### Material provided
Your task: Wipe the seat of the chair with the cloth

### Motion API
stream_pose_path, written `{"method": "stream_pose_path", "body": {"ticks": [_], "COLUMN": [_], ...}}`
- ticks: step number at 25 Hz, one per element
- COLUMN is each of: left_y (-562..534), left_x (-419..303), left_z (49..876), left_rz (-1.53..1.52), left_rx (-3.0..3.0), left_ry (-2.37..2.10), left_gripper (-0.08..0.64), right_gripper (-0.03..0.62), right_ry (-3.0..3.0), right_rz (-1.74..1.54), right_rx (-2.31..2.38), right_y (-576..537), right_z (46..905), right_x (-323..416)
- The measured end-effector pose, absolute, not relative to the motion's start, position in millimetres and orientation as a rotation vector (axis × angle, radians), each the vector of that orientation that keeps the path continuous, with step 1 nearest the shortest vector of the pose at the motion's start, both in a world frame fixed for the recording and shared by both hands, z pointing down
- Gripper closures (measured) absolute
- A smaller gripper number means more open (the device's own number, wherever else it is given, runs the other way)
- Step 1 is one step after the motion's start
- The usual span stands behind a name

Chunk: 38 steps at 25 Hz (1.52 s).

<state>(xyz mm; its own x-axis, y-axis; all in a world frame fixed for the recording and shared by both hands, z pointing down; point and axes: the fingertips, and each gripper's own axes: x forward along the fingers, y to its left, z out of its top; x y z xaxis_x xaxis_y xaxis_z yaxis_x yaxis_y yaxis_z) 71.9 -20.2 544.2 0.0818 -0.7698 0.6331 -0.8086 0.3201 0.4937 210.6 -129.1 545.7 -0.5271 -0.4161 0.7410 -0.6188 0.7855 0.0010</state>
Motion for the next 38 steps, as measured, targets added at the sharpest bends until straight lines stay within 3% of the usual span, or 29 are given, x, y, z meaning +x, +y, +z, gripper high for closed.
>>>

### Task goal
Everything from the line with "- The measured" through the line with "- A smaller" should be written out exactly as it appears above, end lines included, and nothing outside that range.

### Exercise output
- The measured end-effector pose, absolute, not relative to the motion's start, position in millimetres and orientation as a rotation vector (axis × angle, radians), each the vector of that orientation that keeps the path continuous, with step 1 nearest the shortest vector of the pose at the motion's start, both in a world frame fixed for the recording and shared by both hands, z pointing down
- Gripper closures (measured) absolute
- A smaller gripper number means more open (the device's own number, wherever else it is given, runs the other way)

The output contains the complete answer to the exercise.